É vastíssima sua colaboração literária e científica na imprensa da capital, o que lhe valeu o ingresso na Academia Amazonense de Letras, cuja presidência ocupou, paralelamente ao exercício das funções de vice-presidente do Conselho Estadual de Cultura. Integra-lhe o currículo a direção do Instituto Nacional de Pesquisas da Amazônia, sendo de notar que, “em sua homenagem o cientista Ernst-Josef Fitkau denominou um novo gênero de “Chironomidae” como “Djalmabatista”. Não é preciso lembrar que, hoje, a principal avenida da capital leva seu nome. Válida homenagem.

O doutor Moura Tapajós foi (tenho a pretensão de dizer) meu colega no Banco do Brasil. Era outro dos monstros sagrados da medicina em nossa terra. Médico de carreira naquele Banco, a todos os funcionários atendia com presteza em seu consultório,  ali na rua Lobo d’Almada. Em biografia que localizei na internet consta ter perdido “o pai aos oito anos e passou a infância com dificuldades, sendo criado pela mãe e mais quatro irmãos. Estudou nos Grupos Ribeiro da Cunha e Barão do Rio Branco. O segundo grau, cursou no Ginásio Amazonense Pedro II, onde, aos 15 anos, completou o curso.

Prossegue o relato: “Por esse tempo já havia definido sua vocação: queria ser médico. Ao terminar o segundo grau, conseguiu uma passagem na terceira classe do navio Almirante Jaceguay.
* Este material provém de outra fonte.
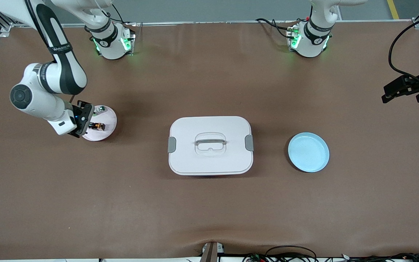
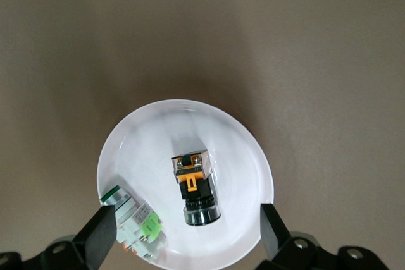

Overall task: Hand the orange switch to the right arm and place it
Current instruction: 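Open the right gripper to release the switch on the plate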

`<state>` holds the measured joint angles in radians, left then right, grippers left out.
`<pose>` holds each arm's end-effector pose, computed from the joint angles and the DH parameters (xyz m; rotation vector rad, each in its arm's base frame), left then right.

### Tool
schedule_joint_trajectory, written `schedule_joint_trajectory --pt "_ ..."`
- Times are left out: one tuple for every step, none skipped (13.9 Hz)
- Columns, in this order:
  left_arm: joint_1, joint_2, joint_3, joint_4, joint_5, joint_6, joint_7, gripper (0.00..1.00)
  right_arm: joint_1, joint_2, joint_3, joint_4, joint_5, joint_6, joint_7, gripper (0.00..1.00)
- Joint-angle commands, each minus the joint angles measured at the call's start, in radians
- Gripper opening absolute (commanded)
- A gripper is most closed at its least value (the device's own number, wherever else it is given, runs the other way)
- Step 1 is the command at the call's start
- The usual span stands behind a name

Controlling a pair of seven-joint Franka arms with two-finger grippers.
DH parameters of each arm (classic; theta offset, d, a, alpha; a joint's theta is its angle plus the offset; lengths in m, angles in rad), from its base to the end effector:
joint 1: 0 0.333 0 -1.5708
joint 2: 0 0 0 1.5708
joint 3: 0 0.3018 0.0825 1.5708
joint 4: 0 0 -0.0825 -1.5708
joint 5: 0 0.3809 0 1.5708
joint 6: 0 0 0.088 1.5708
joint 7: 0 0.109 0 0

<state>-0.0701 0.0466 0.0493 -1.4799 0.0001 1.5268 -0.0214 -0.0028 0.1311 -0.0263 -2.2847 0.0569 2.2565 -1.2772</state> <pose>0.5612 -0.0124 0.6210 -3.1392 -0.0009 -0.0006 0.5052 -0.0132 0.2697 -2.4778 -1.7107 0.1562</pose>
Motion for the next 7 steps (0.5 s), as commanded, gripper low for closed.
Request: schedule_joint_trajectory --pt "-0.005 -0.001 0.003 0.012 -0.011 0.0 0.0 1.0 0.0 -0.037 0.0 0.001 -0.012 -0.023 0.09 1.0" --pt "-0.005 -0.001 0.003 0.013 -0.014 0.0 0.0 1.0 -0.002 -0.051 -0.001 0.002 -0.012 -0.025 0.1 1.0" --pt "-0.005 -0.001 0.001 0.012 -0.015 0.0 0.001 1.0 -0.003 -0.067 -0.001 0.004 -0.012 -0.031 0.114 1.0" --pt "-0.005 -0.001 0.001 0.012 -0.015 0.0 0.001 1.0 -0.003 -0.083 -0.001 0.013 -0.012 -0.049 0.146 1.0" --pt "-0.005 -0.001 0.001 0.013 -0.017 0.0 0.003 1.0 -0.003 -0.094 -0.001 0.048 -0.014 -0.104 0.185 1.0" --pt "-0.005 -0.001 0.001 0.013 -0.017 0.0 0.003 1.0 -0.003 -0.094 -0.001 0.109 -0.016 -0.192 0.224 1.0" --pt "-0.005 -0.001 0.001 0.013 -0.017 0.0 0.003 1.0 -0.005 -0.09 0.0 0.175 -0.032 -0.284 0.26 1.0"
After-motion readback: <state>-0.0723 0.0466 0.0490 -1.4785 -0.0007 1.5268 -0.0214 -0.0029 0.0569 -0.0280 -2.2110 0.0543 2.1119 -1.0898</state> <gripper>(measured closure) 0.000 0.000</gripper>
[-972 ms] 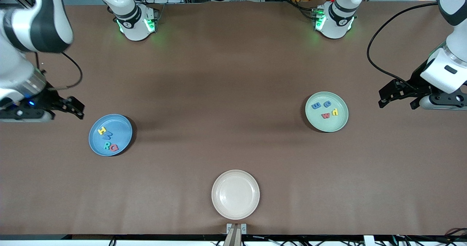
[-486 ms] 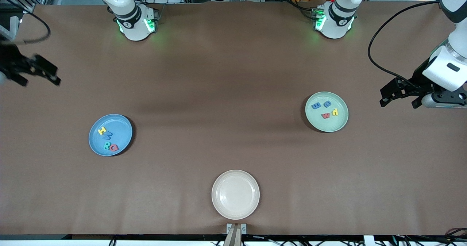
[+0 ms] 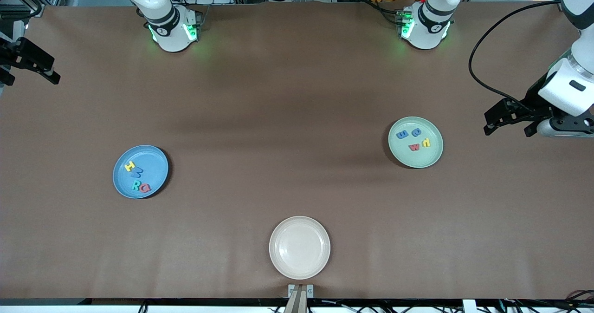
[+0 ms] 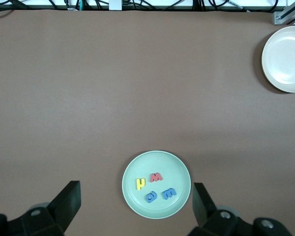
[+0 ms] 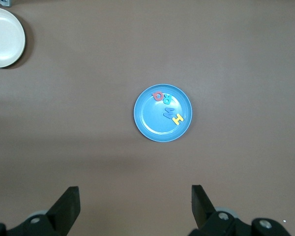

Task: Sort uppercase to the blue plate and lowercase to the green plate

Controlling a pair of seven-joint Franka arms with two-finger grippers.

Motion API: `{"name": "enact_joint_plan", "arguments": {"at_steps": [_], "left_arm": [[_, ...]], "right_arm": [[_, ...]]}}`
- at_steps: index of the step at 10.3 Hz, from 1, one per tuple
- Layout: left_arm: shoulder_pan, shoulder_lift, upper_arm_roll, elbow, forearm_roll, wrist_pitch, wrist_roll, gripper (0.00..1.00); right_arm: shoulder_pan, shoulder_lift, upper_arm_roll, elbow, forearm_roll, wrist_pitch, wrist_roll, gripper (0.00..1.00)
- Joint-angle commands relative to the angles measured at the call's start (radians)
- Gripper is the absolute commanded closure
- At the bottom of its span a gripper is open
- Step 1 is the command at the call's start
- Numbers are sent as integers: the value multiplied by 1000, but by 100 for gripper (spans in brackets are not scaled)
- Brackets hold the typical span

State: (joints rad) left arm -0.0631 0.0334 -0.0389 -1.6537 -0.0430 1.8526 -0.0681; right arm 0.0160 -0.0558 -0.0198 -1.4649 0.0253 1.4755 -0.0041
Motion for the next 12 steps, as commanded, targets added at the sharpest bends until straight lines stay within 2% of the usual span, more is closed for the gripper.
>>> {"name": "enact_joint_plan", "arguments": {"at_steps": [1, 12], "left_arm": [[-1, -20, 5, -17, 12, -10, 19, 0], [-3, -20, 7, 20, 21, -105, 10, 0]], "right_arm": [[-17, 11, 12, 31, 8, -18, -5, 0], [-17, 8, 11, 31, 1, -29, -13, 0]]}}
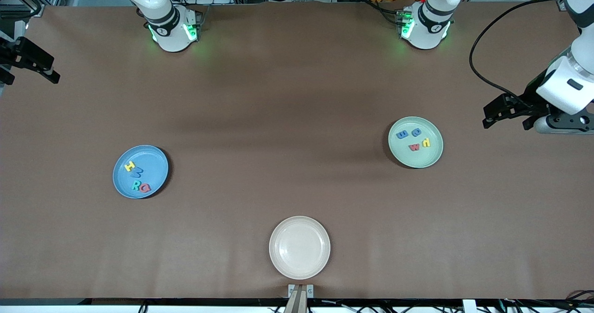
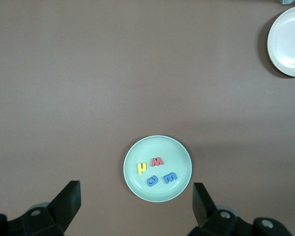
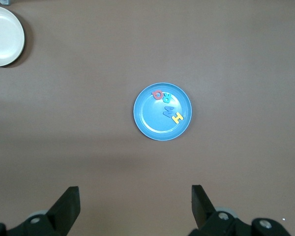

Viajou para Belém, onde ingressou na Faculdade de Medicina do Pará, aos 17 anos. No Pará, cursou os dois primeiros anos, transferindo-se para a Faculdade de Recife”.            Sua contribuição foi inestimável. Fundou o Dispensário Cardoso Fontes, “onde atuou como Diretor e médico, de 1940 a 1964, como voluntário, sem receber qualquer pagamento”. Foi de sua iniciativa, a fundação do Sanatório Adriano  Jorge, hoje hospital, tendo sido ali chefe de clínica durante dez anos. O Estado lhe outorgou a Medalha do Mérito do Governo do Estado e a Medalha de Ouro do Mérito Rui Araújo, tornando-se Membro Emérito da Academia Amazonense de Medicina.

Esta breve crônica cometeria profunda injustiça se não mencionasse a figura inesquecível do doutor Comte Telles. O senhor José Martins, em texto postado na rede mundial, bem resume o perfil desse outro gigante da medicina amazonense: “Um médico que atendia tanto a família rica quanto a pobre. Fazia questão de ir à casa do paciente, não se importando com o horário. Podia ser de dia ou altas horas da madrugada, com chuva ou com sol. Não interessava se a consulta ia ser paga na hora ou depois, já que, na maioria das vezes, não cobrava nada dos pobres e ainda fornecia os remédios gratuitamente”.

Lembro-me de seu consultório na esquina das ruas da Instalação e Henrique Martins, onde, quem podia, pagava uma consulta ao preço simbólico do que hoje corresponderia a, no máximo, dois reais. Era a medicina exercida por convicção, uma verdadeira comprovação prática da aplicação concreta do juramento de Hipócrates.

Infelizmente todos já se foram. Mas esta universal cidade de Manaus os têm vivos na lembrança, tributando-lhes perenes agradecimentos.